KAUSA.CO.ID, JAKARTA – Markas Besar Kepolisian Negara Republik Indonesia (Polri) membeberkan skema pembiayaan pembangunan Satuan Pelayanan Pemenuhan Gizi (SPPG) yang kini tersebar di berbagai wilayah Indonesia. Hingga Februari 2026, tercatat sebanyak 1.179 unit SPPG telah dibangun dalam rangka mendukung program Makan Bergizi Gratis (MBG).
Kadiv Humas Polri, Irjen Johnny Eddizon Isir, menjelaskan pembiayaan pembangunan SPPG bersumber dari tiga skema utama. Pertama, dana koperasi Polda maupun Polres yang dikelola oleh anggota. Kedua, pinjaman dari bank-bank Himpunan Bank Milik Negara (Himbara).

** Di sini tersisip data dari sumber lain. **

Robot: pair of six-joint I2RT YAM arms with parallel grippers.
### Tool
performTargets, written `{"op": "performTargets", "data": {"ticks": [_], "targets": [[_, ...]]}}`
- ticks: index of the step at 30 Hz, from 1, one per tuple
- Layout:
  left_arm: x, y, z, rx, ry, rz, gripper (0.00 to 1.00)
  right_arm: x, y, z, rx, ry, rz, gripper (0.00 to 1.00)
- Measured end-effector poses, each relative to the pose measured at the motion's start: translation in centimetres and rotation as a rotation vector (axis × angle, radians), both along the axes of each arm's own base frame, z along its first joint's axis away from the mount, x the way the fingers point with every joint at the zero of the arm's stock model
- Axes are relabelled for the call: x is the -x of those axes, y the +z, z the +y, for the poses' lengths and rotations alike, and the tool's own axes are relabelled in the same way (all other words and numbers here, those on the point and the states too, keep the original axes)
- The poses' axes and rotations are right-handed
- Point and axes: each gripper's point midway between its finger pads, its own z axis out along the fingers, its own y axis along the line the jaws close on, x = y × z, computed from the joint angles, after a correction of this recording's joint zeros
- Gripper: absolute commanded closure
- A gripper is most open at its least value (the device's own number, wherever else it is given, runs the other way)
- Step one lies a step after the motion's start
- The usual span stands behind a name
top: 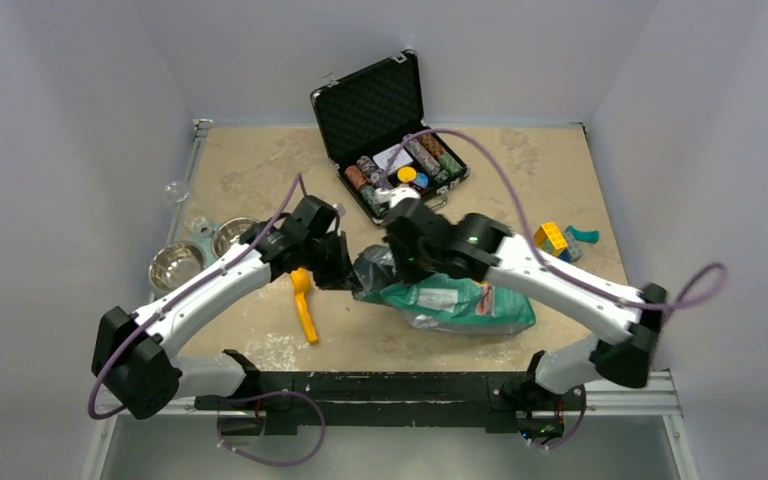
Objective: Serve the pet food
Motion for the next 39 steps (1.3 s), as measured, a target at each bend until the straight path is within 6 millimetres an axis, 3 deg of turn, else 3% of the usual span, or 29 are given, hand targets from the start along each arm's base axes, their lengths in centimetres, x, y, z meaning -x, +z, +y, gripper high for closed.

Ketiga, kerja sama dengan Yayasan Kemala Bhayangkari (YKB).
“Pembiayaan dilakukan secara kolaboratif. Ada yang berasal dari dana koperasi internal, ada juga dukungan pembiayaan perbankan serta kemitraan dengan YKB,” ujar Johnny, beberapa waktu lalu.

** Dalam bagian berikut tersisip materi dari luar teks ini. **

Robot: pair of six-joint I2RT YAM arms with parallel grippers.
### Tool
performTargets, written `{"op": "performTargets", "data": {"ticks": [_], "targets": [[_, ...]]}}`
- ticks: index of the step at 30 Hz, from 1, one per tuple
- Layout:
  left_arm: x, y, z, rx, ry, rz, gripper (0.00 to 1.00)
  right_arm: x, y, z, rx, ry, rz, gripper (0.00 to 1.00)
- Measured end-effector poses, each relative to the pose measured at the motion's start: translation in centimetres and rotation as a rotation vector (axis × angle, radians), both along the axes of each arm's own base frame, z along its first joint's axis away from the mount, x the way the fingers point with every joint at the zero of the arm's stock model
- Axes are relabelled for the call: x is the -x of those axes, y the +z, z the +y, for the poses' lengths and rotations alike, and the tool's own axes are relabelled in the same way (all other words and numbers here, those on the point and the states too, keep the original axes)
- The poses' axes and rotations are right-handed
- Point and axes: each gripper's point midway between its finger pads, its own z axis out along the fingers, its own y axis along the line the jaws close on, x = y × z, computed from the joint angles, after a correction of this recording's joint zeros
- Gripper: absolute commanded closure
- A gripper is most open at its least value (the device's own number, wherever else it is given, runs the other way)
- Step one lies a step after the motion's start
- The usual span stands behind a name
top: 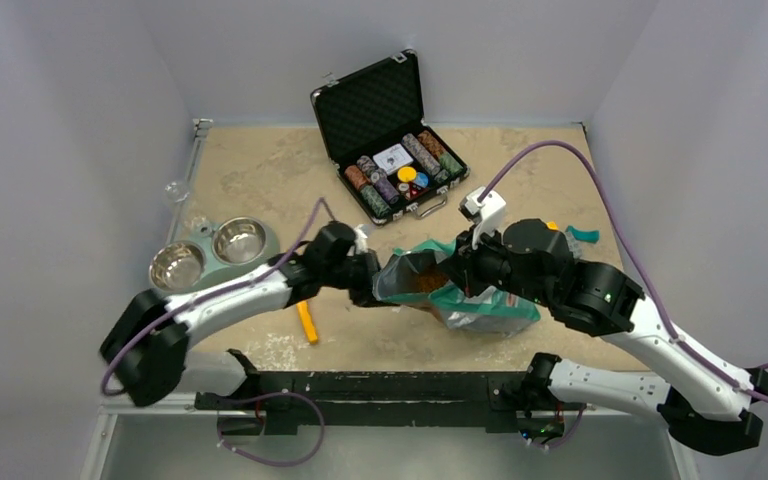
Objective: Serve the pet food
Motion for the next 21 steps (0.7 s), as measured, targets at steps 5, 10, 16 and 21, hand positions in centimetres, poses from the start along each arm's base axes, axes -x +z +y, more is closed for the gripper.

Dari total 1.179 unit tersebut, sebanyak 411 SPPG telah beroperasi penuh. Sementara 162 unit masih dalam tahap persiapan operasional, 499 unit dalam proses pembangunan, dan 107 lainnya memasuki tahap peletakan batu pertama (groundbreaking).
Sebaran terbanyak berada di Jawa Tengah dengan 149 unit, disusul Jawa Timur 131 unit, Sumatra Utara 117 unit, Banten 63 unit, dan Jawa Barat 62 unit. Wilayah lainnya tersebar merata mengikuti kebutuhan serta kesiapan infrastruktur daerah masing-masing.
Kasatgas MBG Polri, Irjen Nurworo Danang, menambahkan pihaknya juga merancang pembangunan SPPG di wilayah terluar, terdepan, dan tertinggal (3T). Namun, pembangunan di kawasan tersebut memiliki tantangan tersendiri, terutama faktor keamanan di sejumlah titik rawan seperti Papua Tengah dan Papua Pegunungan.
Menurut Danang, Polri akan melakukan survei mendalam sebelum memulai pembangunan di wilayah 3T. Koordinasi intensif dilakukan bersama aparat setempat, pemerintah daerah, dan tokoh masyarakat guna memastikan aspek keamanan serta keberlanjutan operasional dapur MBG.
“Sepanjang memungkinkan dan situasi kondusif, Polri akan berupaya memberikan pelayanan maksimal kepada masyarakat, khususnya di wilayah terpencil,” kata Danang.